Beginning with the line below that contains "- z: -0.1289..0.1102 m" and ending with the line that contains "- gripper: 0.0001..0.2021", copy every line exactly. Copy nothing else.

Top of Task data

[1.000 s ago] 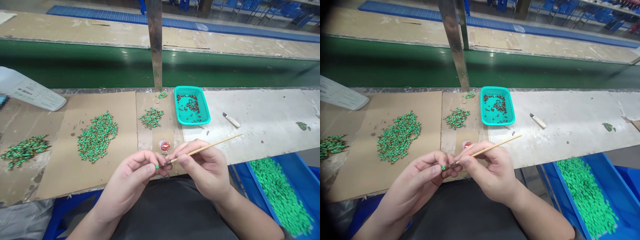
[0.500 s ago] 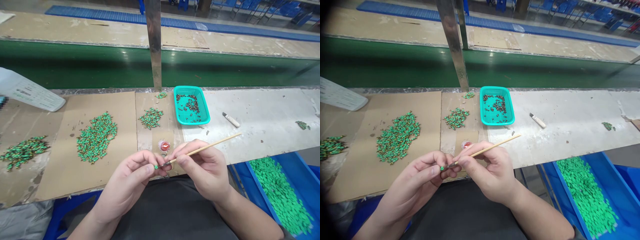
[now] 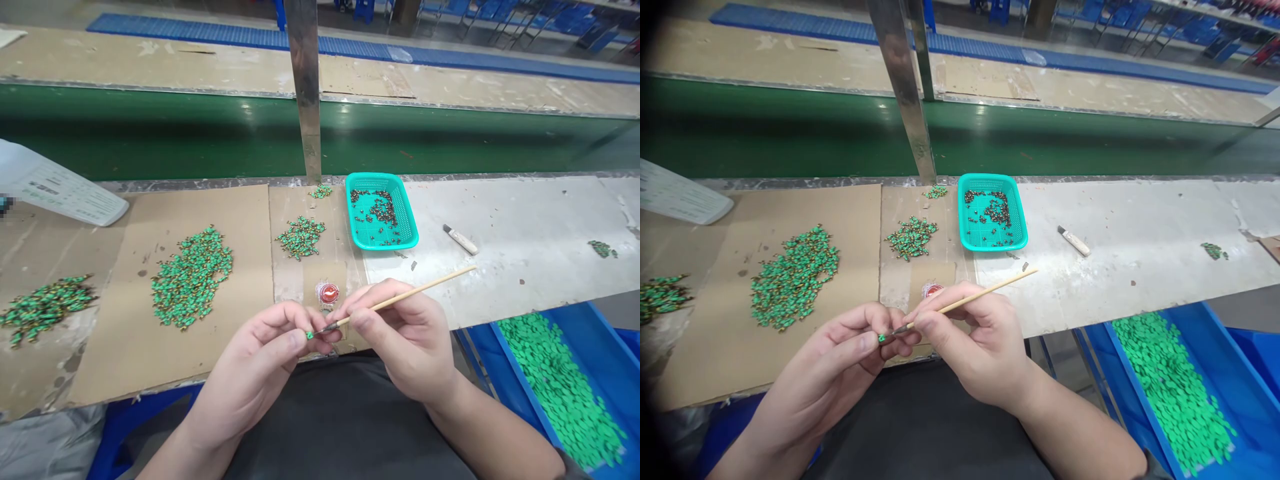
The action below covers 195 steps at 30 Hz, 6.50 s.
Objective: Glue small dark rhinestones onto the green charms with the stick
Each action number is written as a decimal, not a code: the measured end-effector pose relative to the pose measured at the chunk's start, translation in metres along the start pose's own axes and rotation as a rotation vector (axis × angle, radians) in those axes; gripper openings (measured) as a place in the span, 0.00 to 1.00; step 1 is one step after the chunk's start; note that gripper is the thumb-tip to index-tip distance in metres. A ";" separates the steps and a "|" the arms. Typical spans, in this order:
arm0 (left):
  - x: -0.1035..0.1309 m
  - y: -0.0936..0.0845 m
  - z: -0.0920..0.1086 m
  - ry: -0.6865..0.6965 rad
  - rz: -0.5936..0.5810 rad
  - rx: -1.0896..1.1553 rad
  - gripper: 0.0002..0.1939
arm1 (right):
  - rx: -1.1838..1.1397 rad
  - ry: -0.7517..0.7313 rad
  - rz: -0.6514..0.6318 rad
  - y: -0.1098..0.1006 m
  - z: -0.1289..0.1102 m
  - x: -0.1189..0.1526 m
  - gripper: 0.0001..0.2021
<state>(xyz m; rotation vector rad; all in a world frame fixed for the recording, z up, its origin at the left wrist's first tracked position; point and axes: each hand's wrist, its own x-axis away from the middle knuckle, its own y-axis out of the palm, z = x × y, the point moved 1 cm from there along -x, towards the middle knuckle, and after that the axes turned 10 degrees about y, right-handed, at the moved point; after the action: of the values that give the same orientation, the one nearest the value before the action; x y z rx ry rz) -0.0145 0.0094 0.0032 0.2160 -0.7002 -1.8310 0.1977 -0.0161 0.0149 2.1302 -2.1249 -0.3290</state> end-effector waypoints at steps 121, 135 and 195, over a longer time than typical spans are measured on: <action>0.022 0.022 0.010 0.481 0.245 -0.644 0.03 | 0.337 -0.259 -0.209 -0.007 -0.002 -0.016 0.04; 0.021 0.013 0.013 0.609 0.082 -0.847 0.14 | 0.334 -0.352 -0.159 -0.002 0.009 -0.011 0.04; 0.016 0.004 0.007 0.760 -0.065 -0.988 0.18 | 0.302 -0.280 -0.135 -0.003 0.006 -0.011 0.07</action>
<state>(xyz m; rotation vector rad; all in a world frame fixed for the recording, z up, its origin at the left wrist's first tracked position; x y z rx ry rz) -0.0211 -0.0038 0.0138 0.2415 0.7437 -1.7575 0.1993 -0.0049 0.0092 2.5377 -2.3107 -0.3579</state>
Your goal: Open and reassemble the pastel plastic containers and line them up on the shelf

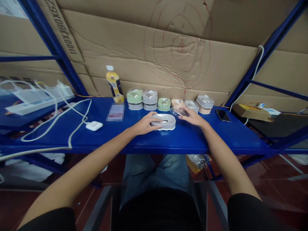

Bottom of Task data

Exercise solution
  - z: -0.1289..0.1102 m
  - x: -0.1189..0.1526 m
  - gripper: 0.0001..0.2021

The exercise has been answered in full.